Back to Annual Meeting
|
Back to Annual Meeting
|
APHA Scientific Session and Event Listing |
Elanah Uretsky, MA, M Phil, Department of Sociomedical Sciences, Columbia University, 722 W. 168th Street, New Yor, NY 10032, 212 305 5656, emr9@columbia.edu
This paper examines the work related activities that lead wealthy businessmen in urban China, often referred to as “Mobile Men with Money', to engage in high-risk sexual behaviors. The provision of pleasure, in the form of services from commercial sex workers, is often linked to political and economic success for urban men in contemporary China. A sense of loyalty and obligation to work related duties in a rapidly transforming socialist system structured by both a market economy and traditional patron-client relations requires many urban men to solicit the services of commercial sex workers as part of their job. However, the presence of a strong state structure that officially prohibits these types of activities creates a dynamic of competing discourses that pose difficulties to public health programs aimed at preventing STIs and HIV among this group of men.
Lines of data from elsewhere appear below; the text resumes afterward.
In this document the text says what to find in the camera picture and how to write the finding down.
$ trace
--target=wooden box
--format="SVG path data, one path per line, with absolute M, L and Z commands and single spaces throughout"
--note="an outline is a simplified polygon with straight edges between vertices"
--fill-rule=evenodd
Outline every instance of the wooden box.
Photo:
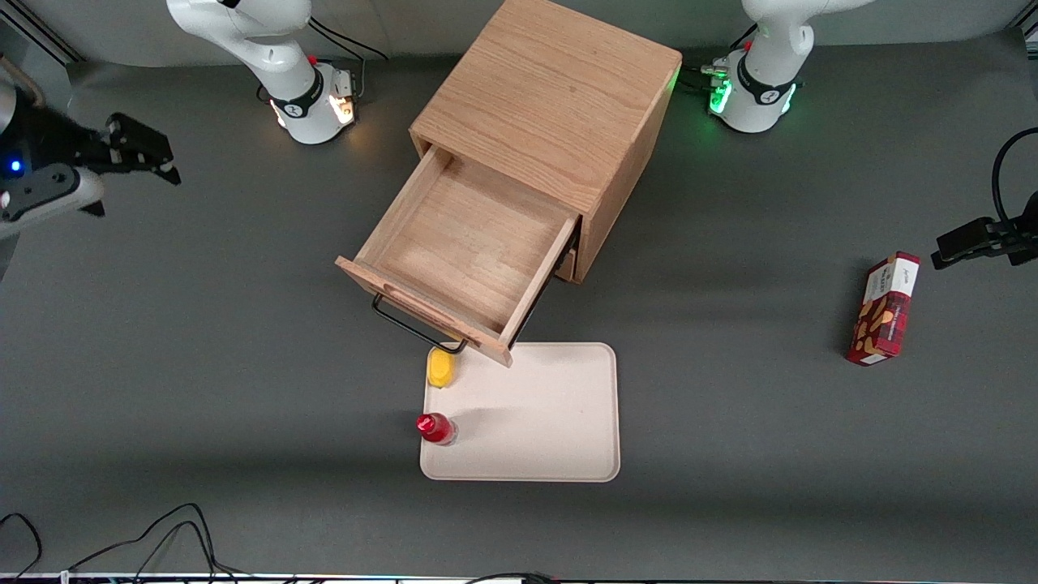
M 506 0 L 411 124 L 411 178 L 356 258 L 336 262 L 511 365 L 552 272 L 586 276 L 680 66 L 677 51 L 547 0 Z

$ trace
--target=black metal handle
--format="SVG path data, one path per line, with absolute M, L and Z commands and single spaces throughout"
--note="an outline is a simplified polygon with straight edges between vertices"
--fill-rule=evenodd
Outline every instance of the black metal handle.
M 391 314 L 382 312 L 382 309 L 379 308 L 379 304 L 382 303 L 382 298 L 383 298 L 382 295 L 376 295 L 375 296 L 375 300 L 372 301 L 372 310 L 375 311 L 375 314 L 381 316 L 382 318 L 388 321 L 389 323 L 395 325 L 397 327 L 400 327 L 404 331 L 407 331 L 411 335 L 414 335 L 415 337 L 421 339 L 422 341 L 429 343 L 430 345 L 436 347 L 437 350 L 440 350 L 441 352 L 443 352 L 445 354 L 448 354 L 448 355 L 458 355 L 458 354 L 461 353 L 462 350 L 465 349 L 465 345 L 468 344 L 468 339 L 462 339 L 462 341 L 460 343 L 458 343 L 457 347 L 455 347 L 453 350 L 448 349 L 447 346 L 443 345 L 443 343 L 438 342 L 436 339 L 433 339 L 432 337 L 430 337 L 429 335 L 426 335 L 421 331 L 418 331 L 417 329 L 412 328 L 411 326 L 407 325 L 406 323 L 403 323 L 403 322 L 399 321 L 397 317 L 392 316 Z

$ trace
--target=cabinet top
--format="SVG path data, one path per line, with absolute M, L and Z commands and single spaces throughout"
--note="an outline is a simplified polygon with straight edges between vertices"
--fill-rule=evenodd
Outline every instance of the cabinet top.
M 589 213 L 681 54 L 547 0 L 506 0 L 411 126 Z

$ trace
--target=red box
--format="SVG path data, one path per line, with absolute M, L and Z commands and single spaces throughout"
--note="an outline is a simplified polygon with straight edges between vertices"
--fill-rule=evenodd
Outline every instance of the red box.
M 919 257 L 898 251 L 869 270 L 847 359 L 862 366 L 898 357 L 908 326 Z

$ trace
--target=red bottle cap
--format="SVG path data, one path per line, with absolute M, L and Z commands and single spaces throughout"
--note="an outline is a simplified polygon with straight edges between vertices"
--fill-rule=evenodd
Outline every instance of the red bottle cap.
M 454 438 L 454 426 L 442 414 L 422 414 L 418 416 L 416 426 L 421 438 L 434 444 L 447 442 Z
Conclusions are based on eighteen months of qualitative ethnographic research in three Chinese cities among men and their potential sexual partners. Participant observation and in-depth interviews are used to describe urban men's motivations for seeking sexual partners outside of marriage as well as the political, social, and individually related challenges these men face in protecting both themselves and their sexual partners from STI and HIV infection. The goal of the research is to develop a new method for HIV prevention that targets these men within both their formal and informal workplace environments.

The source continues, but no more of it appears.